Re: Cost of natural selection revisited

Graham Jones wrote:
"Andrew Lang" <fireforeg@xxxxxxxxx> wrote in message
news:gpbcq9$1qhu$1@xxxxxxxxxxxxxxxxxxxxxx

g++.exe -Wall -pedantic -Wextra -Wno-unused-parameter Individual.cpp
main.cpp Options.cpp RandomGenerator.cpp Runner.cpp Species.cpp -o
nunney.exe

There were a few trivial compilation errors with these strict options. It
seems to run OK, but I haven't done anything except watch the output go by.

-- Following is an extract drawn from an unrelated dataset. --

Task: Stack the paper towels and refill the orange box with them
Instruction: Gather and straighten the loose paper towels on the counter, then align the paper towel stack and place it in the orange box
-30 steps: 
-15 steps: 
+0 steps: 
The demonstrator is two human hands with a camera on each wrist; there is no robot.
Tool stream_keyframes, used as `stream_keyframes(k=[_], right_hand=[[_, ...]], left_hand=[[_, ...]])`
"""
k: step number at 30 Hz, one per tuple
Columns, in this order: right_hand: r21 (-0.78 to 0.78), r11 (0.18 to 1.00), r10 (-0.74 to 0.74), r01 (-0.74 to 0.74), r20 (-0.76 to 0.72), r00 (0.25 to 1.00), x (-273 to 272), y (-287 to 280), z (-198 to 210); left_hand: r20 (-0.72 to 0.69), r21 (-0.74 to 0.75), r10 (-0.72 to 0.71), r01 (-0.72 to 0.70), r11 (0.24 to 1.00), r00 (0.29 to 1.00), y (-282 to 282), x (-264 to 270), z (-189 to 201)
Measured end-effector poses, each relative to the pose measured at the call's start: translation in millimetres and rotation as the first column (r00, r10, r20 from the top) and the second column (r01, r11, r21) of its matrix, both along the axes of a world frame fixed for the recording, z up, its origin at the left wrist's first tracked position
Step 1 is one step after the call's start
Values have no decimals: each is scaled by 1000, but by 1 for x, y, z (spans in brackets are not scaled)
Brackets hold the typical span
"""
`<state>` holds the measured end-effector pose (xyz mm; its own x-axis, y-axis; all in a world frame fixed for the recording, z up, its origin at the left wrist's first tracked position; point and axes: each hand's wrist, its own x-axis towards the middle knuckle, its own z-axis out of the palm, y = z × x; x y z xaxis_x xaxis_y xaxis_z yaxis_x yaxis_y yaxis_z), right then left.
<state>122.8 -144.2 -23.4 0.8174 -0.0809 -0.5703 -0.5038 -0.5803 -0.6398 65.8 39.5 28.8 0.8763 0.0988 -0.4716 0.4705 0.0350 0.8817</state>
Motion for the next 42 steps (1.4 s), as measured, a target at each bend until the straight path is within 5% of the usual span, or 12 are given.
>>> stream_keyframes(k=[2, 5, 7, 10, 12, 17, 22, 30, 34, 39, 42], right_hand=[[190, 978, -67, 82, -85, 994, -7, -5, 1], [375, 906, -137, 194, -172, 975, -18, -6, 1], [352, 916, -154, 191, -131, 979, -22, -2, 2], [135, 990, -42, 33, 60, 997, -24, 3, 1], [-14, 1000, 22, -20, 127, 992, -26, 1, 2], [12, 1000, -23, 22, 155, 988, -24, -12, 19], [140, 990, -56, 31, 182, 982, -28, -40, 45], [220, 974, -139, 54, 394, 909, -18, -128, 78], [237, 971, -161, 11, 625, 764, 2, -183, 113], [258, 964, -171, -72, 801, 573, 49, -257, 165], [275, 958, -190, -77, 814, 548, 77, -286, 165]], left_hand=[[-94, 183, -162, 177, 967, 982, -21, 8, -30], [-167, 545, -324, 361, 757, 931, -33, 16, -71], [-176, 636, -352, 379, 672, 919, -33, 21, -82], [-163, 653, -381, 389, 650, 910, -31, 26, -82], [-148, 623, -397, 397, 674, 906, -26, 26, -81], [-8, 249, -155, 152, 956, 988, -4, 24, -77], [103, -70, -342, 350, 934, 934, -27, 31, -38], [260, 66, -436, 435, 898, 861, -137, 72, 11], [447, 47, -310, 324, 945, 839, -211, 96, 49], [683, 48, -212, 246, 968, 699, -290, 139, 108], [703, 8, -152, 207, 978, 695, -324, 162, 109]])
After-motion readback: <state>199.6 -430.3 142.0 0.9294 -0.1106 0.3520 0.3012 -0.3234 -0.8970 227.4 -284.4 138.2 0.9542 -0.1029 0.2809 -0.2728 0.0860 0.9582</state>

Thanks; I'll go fix those up.


2) Nunney compares his results to the Haldane figure of 1 substitution
per 300 generations. This is not correct; 300 is obtained from a figure
of 30K deaths divided by 0.1 selection intensity. The figure of 30 is
just a mean to account for occasional high values (according to
Haldane's paper), and the minimum given (which is 10) would be a better
match for this case, where we have gone looking for the fastest
survivable speed. Similarly Nunney's maximum selection intensity,
log(R/2), is 1.6, although that's with a zero population. Instrumenting
the code shows a typical value of 0.6 (about 3.6 children per female),
so the "Haldane reference line" should be about 16 generations per
substitution. That roughly matches what actually happens at a mutation
rate of 1 per generation per trait. If we adjust the graph that way, we
see that low mutation rates (< 1 per generation) result in substitution
speeds that are slower than the expected limit, and high rates (> 1 per
generation) result in speeds in excess of the limit.
[...]

I am not clear about your definitions here. It could be that most
females are producing .5 offspring, a few fit ones are producing 3 and the
selection intensity would be log(3/.5) = log(6). It seems this could be
larger than what you call 'Nunney's maximum selection intensity' when R=10.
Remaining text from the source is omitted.